A Comissão de Negociação de Futuros de Commodities dos EUA (CFTC) assinou um memorando de entendimento com a National Hockey League para ajudar a coibir mercados de previsão ligados ao hóquei profissional. O acordo, anunciado na quinta-feira sob o comando do presidente da CFTC, Michael Selig, foi elaborado para proteger o hóquei profissional e os mercados de previsão relacionados contra negociação com informações privilegiadas, fraude e outros abusos, oferecendo ao regulador e à NHL um canal formal para compartilhar informações e coordenar ações quando contratos de eventos levantarem preocupações sobre integridade. O timing reflete a expansão dos mercados de previsão para contratos vinculados a esportes: as plataformas Kalshi e Polymarket já listam contratos ligados aos playoffs da Stanley Cup, que começaram em abril, mesmo com a temporada 2026-27 da NHL programada para começar em setembro. A CFTC está construindo ligações regulatórias diretas com ligas esportivas em meio a disputas federais e estaduais em andamento sobre autoridade jurisdicional sobre produtos de mercados de previsão.
O acordo com a NHL segue arranjo semelhante assinado com a Major League Baseball em março, quando a MLB também anunciou a Polymarket como sua Official Prediction Market Exchange. A parceria evidencia a estratégia da CFTC de criar vínculos diretos com ligas esportivas enquanto, ao mesmo tempo, contesta a autoridade regulatória estadual sobre mercados de previsão.
Sob Selig, a CFTC tem alegado repetidamente jurisdição exclusiva sobre plataformas como Kalshi e Polymarket. Essa afirmação é central em uma disputa legal em expansão. A agência entrou com ações contra autoridades em Ohio, Connecticut, Illinois, Nova York e Minnesota, onde contestou o que descreveu como proibições ou restrições estaduais a plataformas de mercados de previsão.
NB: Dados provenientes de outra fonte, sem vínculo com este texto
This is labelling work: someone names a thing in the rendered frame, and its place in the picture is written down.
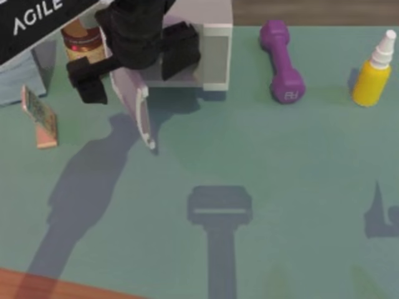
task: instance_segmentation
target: dumbbell
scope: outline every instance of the dumbbell
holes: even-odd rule
[[[271,54],[276,70],[271,84],[272,94],[283,104],[298,101],[305,94],[306,87],[289,58],[287,44],[290,38],[287,26],[280,20],[267,21],[259,37],[262,48]]]

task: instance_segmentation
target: table surface
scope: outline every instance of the table surface
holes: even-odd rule
[[[150,90],[157,154],[108,79],[108,106],[81,103],[58,45],[46,101],[59,116],[60,146],[36,149],[21,108],[0,110],[0,267],[153,299],[211,299],[207,260],[222,256],[209,262],[210,275],[221,283],[235,267],[226,288],[237,298],[396,298],[398,59],[377,106],[360,108],[349,93],[386,29],[291,28],[307,93],[283,106],[269,94],[259,28],[235,28],[224,101]],[[215,209],[218,196],[219,207],[252,218],[215,240],[229,217],[216,213],[205,230],[188,216],[188,199]]]

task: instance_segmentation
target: brown jar
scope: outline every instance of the brown jar
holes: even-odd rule
[[[78,19],[65,26],[62,30],[68,59],[75,60],[87,56],[90,63],[105,58],[105,50],[99,27],[85,29]]]

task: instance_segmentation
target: yellow bottle
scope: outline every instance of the yellow bottle
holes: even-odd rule
[[[395,31],[388,30],[371,59],[363,64],[352,92],[356,104],[371,107],[378,103],[392,71],[390,62],[396,37]]]

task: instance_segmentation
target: white nozzle
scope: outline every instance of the white nozzle
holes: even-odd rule
[[[397,39],[397,34],[393,30],[388,30],[385,33],[385,36],[380,41],[378,46],[376,46],[372,58],[370,59],[370,63],[376,69],[386,69],[389,67],[395,46],[395,40]]]

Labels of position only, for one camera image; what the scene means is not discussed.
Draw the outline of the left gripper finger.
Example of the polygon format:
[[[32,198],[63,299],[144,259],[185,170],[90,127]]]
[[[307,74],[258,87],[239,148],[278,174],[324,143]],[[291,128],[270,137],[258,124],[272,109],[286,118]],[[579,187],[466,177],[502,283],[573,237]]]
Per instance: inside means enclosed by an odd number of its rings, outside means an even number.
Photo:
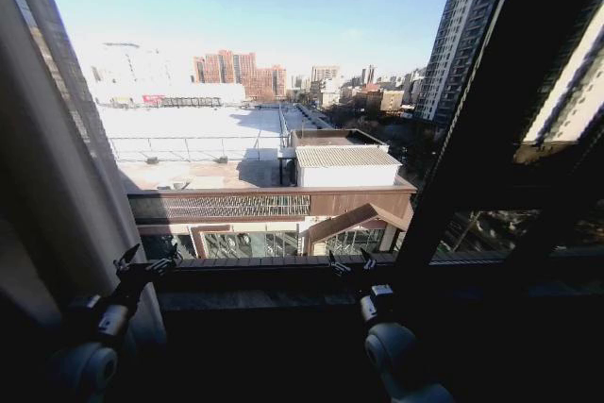
[[[123,273],[128,269],[130,263],[136,256],[140,245],[140,243],[136,243],[134,246],[128,248],[119,259],[113,261],[117,273]]]
[[[145,266],[145,271],[151,275],[165,275],[171,270],[177,268],[183,262],[183,256],[177,248],[177,244],[172,244],[164,258],[149,262]]]

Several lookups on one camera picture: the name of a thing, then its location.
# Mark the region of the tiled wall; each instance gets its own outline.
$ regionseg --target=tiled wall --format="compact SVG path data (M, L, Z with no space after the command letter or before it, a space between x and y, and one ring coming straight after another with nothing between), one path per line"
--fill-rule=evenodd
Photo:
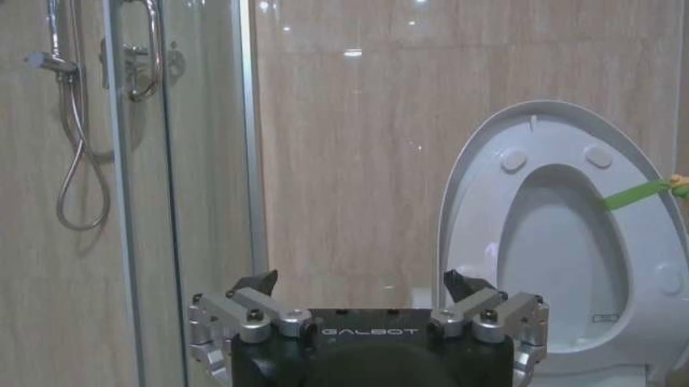
M109 97L98 61L99 0L82 0L91 135L111 149ZM72 149L59 126L55 76L26 56L48 50L44 1L0 2L0 384L134 385L117 203L101 231L60 225L55 200ZM103 165L114 189L113 164ZM99 212L93 171L78 173L71 218Z
M517 102L589 107L669 174L683 3L257 1L277 293L309 306L413 303L454 159Z

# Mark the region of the shower hose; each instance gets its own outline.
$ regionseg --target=shower hose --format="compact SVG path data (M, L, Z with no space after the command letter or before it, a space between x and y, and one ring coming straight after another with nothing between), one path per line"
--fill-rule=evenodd
M78 35L79 26L76 26L76 14L75 7L70 7L70 20L71 20L71 31L72 39L75 42L75 59L78 63L78 70L75 73L60 74L58 77L59 84L59 110L60 110L60 122L64 130L64 134L72 145L75 155L70 162L70 169L64 175L60 192L58 195L56 203L56 214L58 219L63 226L74 231L86 231L95 227L99 227L106 222L110 212L110 189L103 170L101 169L101 161L113 160L114 152L97 153L93 150L91 141L88 139L87 124L87 80L86 72L83 69L83 51L82 44ZM91 166L101 186L103 206L101 213L97 218L87 221L86 223L76 223L67 219L64 213L64 199L75 179L76 170L80 163L86 161L86 164Z

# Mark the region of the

O cerne da disputa envolve a classificação regulatória. Mercados de previsão oferecem contratos sobre resultados, enquanto as leis de apostas esportivas geralmente são aplicadas no nível estadual. A posição da CFTC é que contratos de eventos listados em plataformas reguladas federalmente se enquadram em sua autoridade, e não nas regras fragmentadas de jogo dos estados.
A CFTC busca essa estratégia operando com uma estrutura de liderança incomumente enxuta. A agência deve ser conduzida por um painel bipartidário de cinco comissários, mas Selig tem sido o único comissário desde dezembro.
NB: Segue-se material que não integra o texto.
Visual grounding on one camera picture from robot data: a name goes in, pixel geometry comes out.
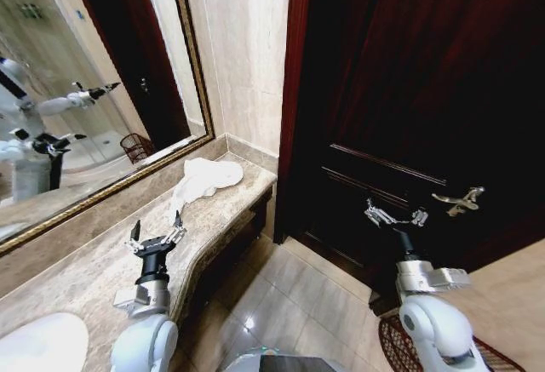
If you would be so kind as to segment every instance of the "tiled floor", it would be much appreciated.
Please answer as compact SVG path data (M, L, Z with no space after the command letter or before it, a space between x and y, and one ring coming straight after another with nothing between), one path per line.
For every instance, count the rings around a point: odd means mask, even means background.
M202 313L180 331L170 370L223 370L239 353L273 346L335 360L352 372L391 371L370 290L296 240L256 240Z

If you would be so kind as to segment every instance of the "sink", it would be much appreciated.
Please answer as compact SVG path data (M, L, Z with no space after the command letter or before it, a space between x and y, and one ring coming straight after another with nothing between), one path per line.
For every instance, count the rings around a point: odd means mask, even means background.
M49 314L0 339L0 370L78 372L88 344L87 327L80 317Z

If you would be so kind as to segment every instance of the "door frame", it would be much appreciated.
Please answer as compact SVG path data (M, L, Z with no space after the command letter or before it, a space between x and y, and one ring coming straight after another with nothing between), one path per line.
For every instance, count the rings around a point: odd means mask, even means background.
M287 237L284 234L286 220L285 201L293 156L295 123L297 119L305 36L307 35L309 3L310 0L290 0L288 7L288 32L286 36L282 122L274 218L273 241L275 243L283 243Z

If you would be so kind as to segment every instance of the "white towel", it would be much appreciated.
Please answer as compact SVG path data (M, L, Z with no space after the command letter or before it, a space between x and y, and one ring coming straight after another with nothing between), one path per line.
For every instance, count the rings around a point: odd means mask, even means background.
M176 210L202 196L212 196L222 187L239 183L244 175L242 166L235 162L209 161L202 157L184 163L184 177L174 188L170 199L169 217L174 218Z

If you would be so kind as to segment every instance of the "dark wooden door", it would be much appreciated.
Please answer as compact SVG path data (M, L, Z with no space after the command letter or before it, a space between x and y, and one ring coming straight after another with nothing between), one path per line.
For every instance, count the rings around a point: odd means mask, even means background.
M545 0L307 1L278 228L384 295L401 250L364 216L368 196L399 218L427 208L414 241L436 266L541 239ZM470 186L481 209L456 218L431 196Z
M155 148L189 136L151 0L83 1Z

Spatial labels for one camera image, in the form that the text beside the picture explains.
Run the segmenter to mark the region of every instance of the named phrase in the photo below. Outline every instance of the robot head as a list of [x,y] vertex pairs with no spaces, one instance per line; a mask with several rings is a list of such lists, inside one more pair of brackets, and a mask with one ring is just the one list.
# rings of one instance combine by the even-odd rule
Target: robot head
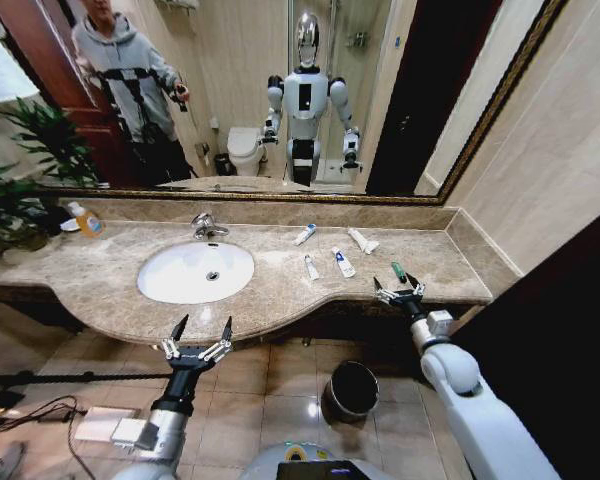
[[296,37],[298,39],[300,66],[303,68],[313,67],[316,64],[318,43],[320,42],[318,18],[313,13],[305,12],[302,14],[298,20]]

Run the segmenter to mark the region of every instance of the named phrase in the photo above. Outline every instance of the glass shower door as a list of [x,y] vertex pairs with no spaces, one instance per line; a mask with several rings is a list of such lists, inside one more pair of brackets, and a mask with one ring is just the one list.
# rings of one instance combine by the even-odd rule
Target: glass shower door
[[[290,71],[298,65],[294,38],[296,22],[303,12],[312,12],[318,17],[320,26],[318,65],[329,78],[345,79],[353,124],[360,129],[361,135],[375,88],[390,6],[391,0],[290,0]],[[344,128],[331,105],[322,117],[319,135],[322,152],[314,186],[330,185],[326,190],[331,191],[350,190],[358,170],[340,170]]]

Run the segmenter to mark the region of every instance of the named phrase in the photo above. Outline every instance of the white tube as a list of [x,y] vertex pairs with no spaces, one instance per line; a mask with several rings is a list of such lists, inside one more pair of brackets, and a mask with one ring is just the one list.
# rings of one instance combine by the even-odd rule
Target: white tube
[[344,278],[353,277],[356,274],[356,269],[353,268],[353,265],[347,260],[347,257],[344,256],[342,251],[340,251],[338,247],[333,247],[331,251],[336,256],[336,263],[338,264],[338,267],[340,267],[342,276]]
[[347,232],[356,242],[358,242],[360,250],[362,250],[367,255],[370,255],[371,252],[373,252],[376,248],[378,248],[378,245],[380,245],[380,243],[376,242],[375,240],[370,241],[364,238],[362,234],[355,228],[349,228]]
[[309,255],[304,256],[304,263],[307,265],[307,271],[309,272],[309,278],[311,280],[317,280],[320,278],[318,274],[318,269],[316,268],[315,263],[313,263],[313,259]]
[[306,227],[304,227],[304,230],[302,232],[300,232],[298,234],[298,236],[296,237],[296,239],[293,241],[293,244],[298,246],[301,243],[304,243],[307,241],[307,238],[309,238],[311,235],[313,235],[313,232],[316,231],[316,224],[315,223],[310,223],[309,225],[307,225]]

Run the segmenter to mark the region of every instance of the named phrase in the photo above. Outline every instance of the vanity counter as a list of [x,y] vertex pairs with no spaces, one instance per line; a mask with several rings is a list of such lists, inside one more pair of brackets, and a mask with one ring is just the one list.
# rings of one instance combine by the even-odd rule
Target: vanity counter
[[[62,234],[38,252],[24,255],[17,265],[0,257],[1,286],[50,287],[78,319],[105,335],[137,343],[158,343],[168,337],[186,314],[184,344],[216,341],[229,315],[233,340],[265,335],[299,320],[333,300],[370,300],[373,277],[385,288],[404,288],[391,269],[398,261],[426,285],[424,302],[485,305],[492,300],[450,237],[440,230],[361,228],[380,242],[363,254],[346,228],[318,227],[300,246],[293,239],[301,227],[228,225],[229,235],[214,241],[248,250],[255,272],[237,294],[199,305],[160,303],[143,296],[136,286],[141,266],[158,251],[191,242],[188,224],[109,221],[103,235],[89,239],[80,233]],[[339,247],[356,269],[345,279],[331,247]],[[311,255],[321,278],[311,281],[304,256]]]

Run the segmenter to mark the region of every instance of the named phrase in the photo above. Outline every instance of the mirror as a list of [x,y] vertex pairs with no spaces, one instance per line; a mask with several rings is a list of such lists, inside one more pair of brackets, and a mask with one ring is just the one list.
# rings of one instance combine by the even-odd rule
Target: mirror
[[62,191],[439,202],[529,61],[544,7],[512,2],[0,0],[40,91],[3,140]]
Essa lacuna de liderança tem relevância à medida que a política de mercados de previsão se expande. Questões importantes ainda não foram resolvidas, incluindo até onde contratos esportivos podem se estender, quais proteções são necessárias em torno de dados da liga e informações privilegiadas, e se os estados podem restringir plataformas apesar da supervisão federal. Legisladores pediram ao presidente Donald Trump que nomeie comissários adicionais na CFTC, citando uma legislação pendente sobre estrutura de mercado e a necessidade de um painel completo. Até a quinta-feira, nenhuma indicação pública havia sido anunciada.
O acordo com a NHL chegou um dia depois que a Polymarket protocolou uma carta de auto-certificação de produto junto ao secretário da CFTC, Christopher Kirkpatrick. O pedido cobre “contratos de resultados combinatórios”, que permitiriam à empresa combinar dois ou mais contratos subjacentes de eventos em sua plataforma.
Esse desenho de produto poderia ampliar as ofertas de mercados de previsão ao permitir que os usuários assumam posições em resultados vinculados, em vez de eventos únicos. Em esportes, política ou mercados econômicos, contratos combinados podem criar exposições de risco mais complexas. Eles também levantam questões de supervisão mais elevadas, porque resultados combinados podem ser mais difíceis de monitorar quanto a manipulação, informações privilegiadas e proteção ao usuário.
Para ligas esportivas, a preocupação é direta. Um único contrato de evento ligado a um vencedor de campeonato já apresenta riscos de integridade. Um contrato que combine resultados de várias partidas, jogadores ou temporadas poderia criar preocupações mais amplas de integridade caso participantes do mercado tenham acesso a informações não públicas.
O acordo da CFTC com a NHL chega num momento decisivo para os mercados de previsão. As plataformas de previsão estão ampliando o desenho de produtos, ligas esportivas estão entrando em arranjos comerciais e regulatórios, e estados estão contestando a autoridade federal da CFTC. O resultado regulatório vai determinar se os mercados de previsão se desenvolverão como produtos financeiros regulados nacionalmente ou se permanecerão fragmentados em disputas legais de estado por estado.